> **WHAT IS REQUIRED**
Go over the material below and report every line that contains the word "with".

> **DATASET EXTRACT**
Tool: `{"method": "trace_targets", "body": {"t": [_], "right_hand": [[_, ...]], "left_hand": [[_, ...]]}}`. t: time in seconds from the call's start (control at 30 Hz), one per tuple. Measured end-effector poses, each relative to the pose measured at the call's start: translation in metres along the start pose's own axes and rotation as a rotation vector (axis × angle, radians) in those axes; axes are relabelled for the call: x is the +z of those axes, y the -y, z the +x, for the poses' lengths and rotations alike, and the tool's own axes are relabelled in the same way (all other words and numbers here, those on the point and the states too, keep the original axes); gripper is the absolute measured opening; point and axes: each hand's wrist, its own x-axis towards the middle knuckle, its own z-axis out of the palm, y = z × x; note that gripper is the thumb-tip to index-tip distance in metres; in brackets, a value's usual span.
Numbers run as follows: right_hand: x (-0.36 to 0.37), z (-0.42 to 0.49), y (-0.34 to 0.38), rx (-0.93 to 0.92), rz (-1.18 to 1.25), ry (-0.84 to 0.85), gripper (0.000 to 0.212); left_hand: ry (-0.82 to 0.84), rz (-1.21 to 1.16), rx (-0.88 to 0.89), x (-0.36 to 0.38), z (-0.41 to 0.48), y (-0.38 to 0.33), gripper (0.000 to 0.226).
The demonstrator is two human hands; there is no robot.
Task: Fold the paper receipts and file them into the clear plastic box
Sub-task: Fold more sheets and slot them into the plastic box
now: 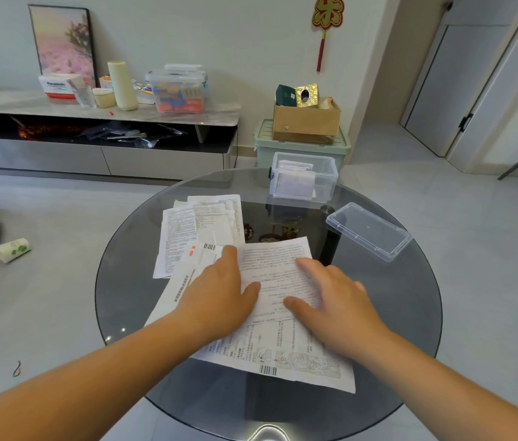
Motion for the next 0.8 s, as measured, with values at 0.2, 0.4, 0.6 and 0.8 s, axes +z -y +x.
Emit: {"method": "trace_targets", "body": {"t": [0.2, 0.4, 0.6, 0.8], "right_hand": [[0.009, 0.002, 0.000, 0.014, -0.120, -0.021, 0.061], [0.011, 0.001, -0.003, 0.040, -0.192, -0.029, 0.074], [0.001, 0.005, -0.010, 0.075, -0.102, 0.056, 0.070], [-0.016, 0.016, -0.032, 0.184, 0.012, 0.169, 0.064]], "left_hand": [[0.006, 0.089, 0.040, 0.008, 0.001, 0.002, 0.107], [0.129, 0.313, 0.062, 0.009, -0.004, 0.002, 0.074], [0.288, 0.278, 0.032, -0.005, -0.001, 0.008, 0.076], [0.342, 0.203, 0.023, -0.014, 0.001, 0.009, 0.072]]}}
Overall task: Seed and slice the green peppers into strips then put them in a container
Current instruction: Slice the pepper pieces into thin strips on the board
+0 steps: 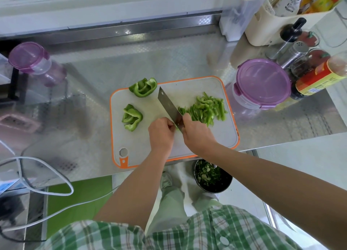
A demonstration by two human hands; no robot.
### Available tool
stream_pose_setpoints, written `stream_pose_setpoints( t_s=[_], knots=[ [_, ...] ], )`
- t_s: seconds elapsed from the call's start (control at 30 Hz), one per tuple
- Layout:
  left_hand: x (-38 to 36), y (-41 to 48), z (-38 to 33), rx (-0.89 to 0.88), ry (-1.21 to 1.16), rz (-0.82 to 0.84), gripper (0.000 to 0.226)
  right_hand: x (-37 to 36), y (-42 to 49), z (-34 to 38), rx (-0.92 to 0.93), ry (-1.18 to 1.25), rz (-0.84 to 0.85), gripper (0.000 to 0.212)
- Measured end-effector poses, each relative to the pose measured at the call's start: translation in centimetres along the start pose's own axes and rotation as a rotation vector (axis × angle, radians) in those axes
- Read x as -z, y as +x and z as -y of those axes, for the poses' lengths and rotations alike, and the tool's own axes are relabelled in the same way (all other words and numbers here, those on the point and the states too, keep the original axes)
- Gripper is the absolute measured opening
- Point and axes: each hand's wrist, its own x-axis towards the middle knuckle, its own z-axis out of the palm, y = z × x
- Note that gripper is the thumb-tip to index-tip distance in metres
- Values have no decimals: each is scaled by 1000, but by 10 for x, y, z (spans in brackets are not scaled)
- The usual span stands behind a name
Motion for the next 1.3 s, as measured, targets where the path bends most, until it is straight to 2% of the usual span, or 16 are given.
stream_pose_setpoints(
  t_s=[0.5,0.67,0.93,1.3],
  knots=[
    [-1,1,0,-26,26,5,13,-13,9,1,-26,4,14,11],
    [-2,2,1,-20,-25,16,4,-2,12,-15,-88,78,-45,14],
    [-3,0,4,-15,-71,-3,7,3,7,-12,67,88,-35,16],
    [-3,2,-1,17,-55,1,13,-13,11,-5,-29,80,3,16]
  ],
)
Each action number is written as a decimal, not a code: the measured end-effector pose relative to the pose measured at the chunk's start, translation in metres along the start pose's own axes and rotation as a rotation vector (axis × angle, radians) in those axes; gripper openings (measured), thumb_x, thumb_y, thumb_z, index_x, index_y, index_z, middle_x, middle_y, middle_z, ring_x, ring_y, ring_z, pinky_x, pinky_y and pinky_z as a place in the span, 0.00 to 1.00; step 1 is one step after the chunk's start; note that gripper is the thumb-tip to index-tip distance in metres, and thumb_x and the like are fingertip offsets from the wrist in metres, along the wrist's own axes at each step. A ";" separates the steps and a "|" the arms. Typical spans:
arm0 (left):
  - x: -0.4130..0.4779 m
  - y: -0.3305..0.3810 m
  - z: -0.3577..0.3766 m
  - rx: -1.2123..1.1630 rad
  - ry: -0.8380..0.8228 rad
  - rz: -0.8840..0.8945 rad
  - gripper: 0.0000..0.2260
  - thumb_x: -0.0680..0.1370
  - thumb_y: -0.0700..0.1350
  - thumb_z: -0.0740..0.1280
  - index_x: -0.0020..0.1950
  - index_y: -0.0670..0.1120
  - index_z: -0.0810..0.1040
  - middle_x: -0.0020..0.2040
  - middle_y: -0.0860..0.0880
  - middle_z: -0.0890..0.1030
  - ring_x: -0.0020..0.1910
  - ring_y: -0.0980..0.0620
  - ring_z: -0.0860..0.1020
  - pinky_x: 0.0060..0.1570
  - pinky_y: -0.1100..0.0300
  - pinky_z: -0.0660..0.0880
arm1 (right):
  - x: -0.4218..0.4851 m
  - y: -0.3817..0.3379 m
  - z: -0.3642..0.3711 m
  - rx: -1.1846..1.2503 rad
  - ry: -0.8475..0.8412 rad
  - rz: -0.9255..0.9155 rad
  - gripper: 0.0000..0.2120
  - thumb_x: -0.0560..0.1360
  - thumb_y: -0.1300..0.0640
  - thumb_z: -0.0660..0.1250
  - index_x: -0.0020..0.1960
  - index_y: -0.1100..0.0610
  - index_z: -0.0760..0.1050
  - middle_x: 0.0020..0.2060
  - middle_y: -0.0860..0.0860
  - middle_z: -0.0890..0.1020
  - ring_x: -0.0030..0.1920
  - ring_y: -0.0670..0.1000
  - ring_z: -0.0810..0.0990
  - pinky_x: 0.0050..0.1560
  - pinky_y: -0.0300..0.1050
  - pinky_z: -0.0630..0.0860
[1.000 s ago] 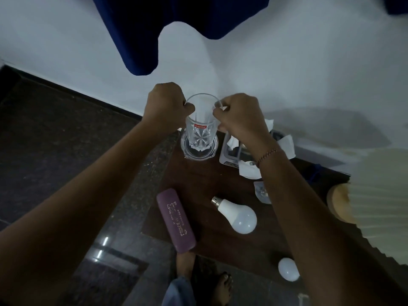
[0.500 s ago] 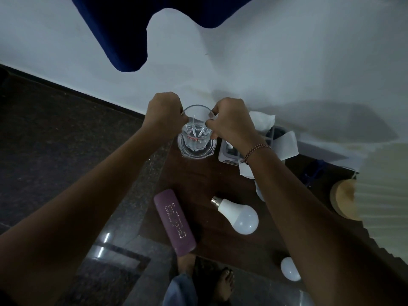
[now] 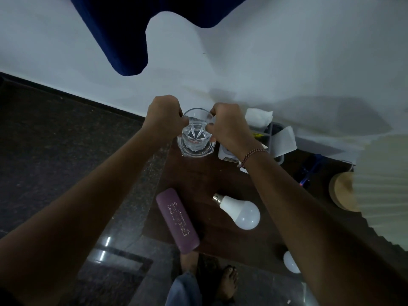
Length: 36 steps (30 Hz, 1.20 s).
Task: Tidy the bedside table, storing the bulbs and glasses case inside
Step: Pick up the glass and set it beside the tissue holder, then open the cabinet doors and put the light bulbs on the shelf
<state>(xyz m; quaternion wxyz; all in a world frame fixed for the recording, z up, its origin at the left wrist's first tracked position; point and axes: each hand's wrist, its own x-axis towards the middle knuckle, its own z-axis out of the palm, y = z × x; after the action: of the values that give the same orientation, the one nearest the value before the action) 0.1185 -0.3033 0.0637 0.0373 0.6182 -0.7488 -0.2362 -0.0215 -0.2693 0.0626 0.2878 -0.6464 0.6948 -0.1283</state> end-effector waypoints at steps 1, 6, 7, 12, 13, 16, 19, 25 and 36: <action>-0.001 0.000 0.000 -0.012 -0.004 -0.006 0.11 0.74 0.42 0.67 0.45 0.33 0.81 0.41 0.37 0.84 0.42 0.42 0.81 0.45 0.54 0.77 | 0.000 0.000 0.000 -0.002 0.006 -0.002 0.08 0.74 0.65 0.65 0.50 0.68 0.75 0.46 0.64 0.80 0.41 0.61 0.82 0.43 0.51 0.80; -0.005 0.000 -0.008 -0.059 -0.074 -0.031 0.14 0.74 0.45 0.69 0.48 0.33 0.81 0.43 0.37 0.84 0.44 0.42 0.83 0.51 0.48 0.78 | -0.003 -0.001 -0.004 -0.045 0.029 -0.021 0.10 0.75 0.63 0.64 0.54 0.67 0.74 0.45 0.62 0.79 0.37 0.55 0.77 0.37 0.43 0.71; -0.006 -0.002 -0.010 -0.050 -0.073 -0.024 0.16 0.74 0.47 0.69 0.48 0.33 0.82 0.43 0.37 0.84 0.44 0.42 0.82 0.51 0.49 0.78 | -0.005 -0.001 -0.005 -0.061 0.036 -0.022 0.11 0.75 0.63 0.64 0.55 0.67 0.74 0.45 0.62 0.79 0.36 0.54 0.74 0.37 0.41 0.68; -0.018 -0.007 -0.024 -0.071 0.115 -0.034 0.18 0.76 0.53 0.65 0.46 0.38 0.83 0.40 0.40 0.85 0.39 0.46 0.81 0.45 0.54 0.77 | -0.017 -0.008 -0.015 -0.047 0.115 0.005 0.13 0.77 0.57 0.62 0.58 0.62 0.72 0.45 0.60 0.81 0.42 0.57 0.78 0.44 0.40 0.67; -0.023 -0.008 -0.025 -0.128 0.156 -0.058 0.17 0.76 0.52 0.65 0.46 0.39 0.83 0.40 0.41 0.85 0.40 0.45 0.82 0.48 0.52 0.78 | -0.020 -0.010 -0.018 -0.044 0.145 0.003 0.13 0.77 0.56 0.61 0.59 0.62 0.72 0.45 0.59 0.81 0.46 0.57 0.80 0.44 0.39 0.67; -0.039 -0.008 -0.021 -0.271 0.220 -0.114 0.15 0.76 0.50 0.64 0.44 0.39 0.83 0.38 0.42 0.85 0.40 0.46 0.83 0.49 0.49 0.80 | -0.037 -0.014 -0.023 -0.029 0.241 -0.021 0.13 0.78 0.57 0.60 0.60 0.61 0.73 0.47 0.57 0.82 0.49 0.54 0.80 0.47 0.39 0.71; -0.056 -0.003 -0.011 -0.358 0.228 -0.148 0.14 0.76 0.48 0.65 0.42 0.38 0.82 0.38 0.40 0.84 0.39 0.43 0.83 0.47 0.47 0.80 | -0.057 -0.016 -0.024 -0.004 0.357 -0.058 0.11 0.78 0.58 0.60 0.58 0.60 0.75 0.47 0.57 0.83 0.48 0.54 0.80 0.51 0.45 0.76; -0.120 0.017 0.024 -0.407 0.230 -0.093 0.11 0.74 0.45 0.64 0.42 0.39 0.82 0.37 0.41 0.84 0.37 0.43 0.83 0.43 0.47 0.80 | -0.127 -0.010 -0.011 0.179 0.529 -0.072 0.09 0.76 0.64 0.61 0.54 0.61 0.77 0.41 0.57 0.84 0.40 0.49 0.80 0.44 0.38 0.75; -0.244 0.060 0.091 -0.416 0.042 -0.005 0.11 0.76 0.45 0.64 0.38 0.41 0.82 0.35 0.45 0.84 0.36 0.47 0.82 0.43 0.49 0.79 | -0.267 0.038 0.027 0.347 0.517 0.111 0.10 0.75 0.67 0.61 0.53 0.59 0.79 0.47 0.56 0.84 0.48 0.51 0.83 0.51 0.44 0.78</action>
<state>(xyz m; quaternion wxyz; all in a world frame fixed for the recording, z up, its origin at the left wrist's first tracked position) 0.0891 -0.0374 0.0644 0.1789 0.6040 -0.6814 -0.3728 -0.0376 0.0003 0.0825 0.2142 -0.4951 0.7468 -0.3890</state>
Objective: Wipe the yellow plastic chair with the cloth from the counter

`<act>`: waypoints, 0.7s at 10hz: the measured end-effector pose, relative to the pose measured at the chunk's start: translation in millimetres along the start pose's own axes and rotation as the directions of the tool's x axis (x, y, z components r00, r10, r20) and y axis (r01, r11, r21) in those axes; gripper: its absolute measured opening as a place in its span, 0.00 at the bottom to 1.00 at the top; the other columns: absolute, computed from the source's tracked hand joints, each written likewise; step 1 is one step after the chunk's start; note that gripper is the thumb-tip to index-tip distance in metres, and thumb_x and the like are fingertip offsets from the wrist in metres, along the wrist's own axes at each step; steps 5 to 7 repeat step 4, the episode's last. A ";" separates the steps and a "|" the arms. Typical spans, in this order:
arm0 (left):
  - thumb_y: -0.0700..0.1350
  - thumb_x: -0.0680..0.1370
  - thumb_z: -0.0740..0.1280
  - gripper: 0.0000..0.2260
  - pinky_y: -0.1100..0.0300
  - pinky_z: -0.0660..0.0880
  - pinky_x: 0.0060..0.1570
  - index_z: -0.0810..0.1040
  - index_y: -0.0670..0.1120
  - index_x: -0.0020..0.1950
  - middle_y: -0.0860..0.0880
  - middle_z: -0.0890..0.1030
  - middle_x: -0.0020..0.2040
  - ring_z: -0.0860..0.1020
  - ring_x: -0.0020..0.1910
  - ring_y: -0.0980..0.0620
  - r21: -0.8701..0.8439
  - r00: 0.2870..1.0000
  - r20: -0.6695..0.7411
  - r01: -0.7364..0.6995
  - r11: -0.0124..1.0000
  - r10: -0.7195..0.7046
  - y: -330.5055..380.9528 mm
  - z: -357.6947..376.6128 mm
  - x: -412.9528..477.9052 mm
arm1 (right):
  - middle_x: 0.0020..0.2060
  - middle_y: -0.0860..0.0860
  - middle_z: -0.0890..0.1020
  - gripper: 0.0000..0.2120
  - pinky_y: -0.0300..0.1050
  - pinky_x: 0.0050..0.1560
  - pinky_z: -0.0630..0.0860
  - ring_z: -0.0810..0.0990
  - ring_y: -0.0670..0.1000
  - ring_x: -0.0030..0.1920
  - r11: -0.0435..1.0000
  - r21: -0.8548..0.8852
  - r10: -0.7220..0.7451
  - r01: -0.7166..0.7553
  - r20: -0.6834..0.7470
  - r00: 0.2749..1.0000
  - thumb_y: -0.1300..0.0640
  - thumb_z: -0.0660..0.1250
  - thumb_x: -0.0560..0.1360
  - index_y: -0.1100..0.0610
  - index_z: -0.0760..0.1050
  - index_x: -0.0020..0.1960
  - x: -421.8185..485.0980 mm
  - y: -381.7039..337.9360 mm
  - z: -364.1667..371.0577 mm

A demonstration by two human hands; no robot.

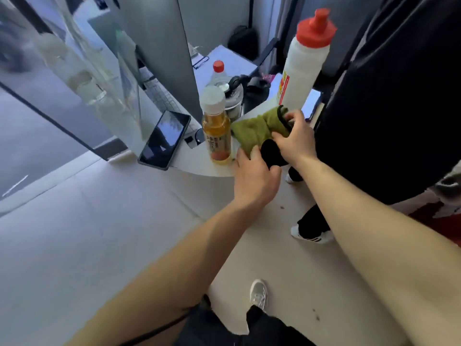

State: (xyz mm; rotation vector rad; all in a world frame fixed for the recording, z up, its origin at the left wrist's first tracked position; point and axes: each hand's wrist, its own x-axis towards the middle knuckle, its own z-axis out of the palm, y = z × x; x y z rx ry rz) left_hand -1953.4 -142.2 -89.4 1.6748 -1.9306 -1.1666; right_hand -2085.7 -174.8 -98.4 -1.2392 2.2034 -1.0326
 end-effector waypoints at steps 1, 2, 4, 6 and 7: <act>0.49 0.73 0.64 0.26 0.42 0.69 0.67 0.66 0.49 0.72 0.40 0.62 0.74 0.66 0.70 0.37 0.005 1.000 -0.015 -0.006 1.000 0.006 1.1 -0.3 -7.2 | 0.59 0.56 0.78 0.20 0.41 0.55 0.68 0.76 0.57 0.60 0.989 -0.135 -0.061 0.060 0.002 0.998 0.56 0.72 0.74 0.57 0.74 0.63 0.7 -0.4 -1.3; 0.48 0.74 0.64 0.26 0.46 0.71 0.65 0.67 0.48 0.73 0.43 0.67 0.72 0.68 0.69 0.40 0.036 0.998 -0.020 -0.058 0.998 0.059 -1.4 -8.4 -15.0 | 0.61 0.57 0.75 0.21 0.53 0.60 0.73 0.74 0.61 0.62 0.925 -0.378 -0.061 0.033 -0.064 0.996 0.47 0.70 0.75 0.55 0.76 0.65 -5.4 0.7 -3.0; 0.48 0.77 0.64 0.24 0.47 0.71 0.66 0.70 0.47 0.73 0.45 0.72 0.71 0.71 0.68 0.44 0.136 0.997 -0.017 -0.074 0.988 0.077 -26.3 -42.8 -34.3 | 0.62 0.59 0.73 0.19 0.57 0.57 0.72 0.72 0.63 0.61 0.840 -0.541 -0.109 0.031 -0.113 0.988 0.53 0.62 0.77 0.59 0.73 0.65 -30.5 -10.6 -15.1; 0.48 0.77 0.64 0.24 0.47 0.71 0.66 0.70 0.47 0.73 0.45 0.72 0.71 0.71 0.68 0.44 0.136 0.997 -0.017 -0.074 0.988 0.077 -26.3 -42.8 -34.3 | 0.62 0.59 0.73 0.19 0.57 0.57 0.72 0.72 0.63 0.61 0.840 -0.541 -0.109 0.031 -0.113 0.988 0.53 0.62 0.77 0.59 0.73 0.65 -30.5 -10.6 -15.1; 0.48 0.77 0.64 0.24 0.47 0.71 0.66 0.70 0.47 0.73 0.45 0.72 0.71 0.71 0.68 0.44 0.136 0.997 -0.017 -0.074 0.988 0.077 -26.3 -42.8 -34.3 | 0.62 0.59 0.73 0.19 0.57 0.57 0.72 0.72 0.63 0.61 0.840 -0.541 -0.109 0.031 -0.113 0.988 0.53 0.62 0.77 0.59 0.73 0.65 -30.5 -10.6 -15.1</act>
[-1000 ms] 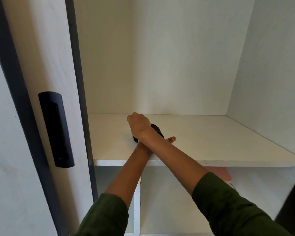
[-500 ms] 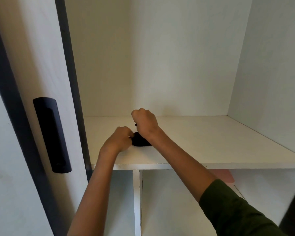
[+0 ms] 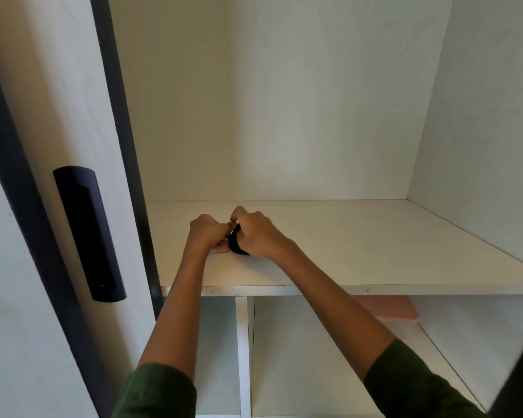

> **ANSWER FOR THIS EXERCISE**
Motion for the next 0.8 s, as measured, with values at 0.2, 0.4, 0.6 and 0.8 s, axes +z -y +x.
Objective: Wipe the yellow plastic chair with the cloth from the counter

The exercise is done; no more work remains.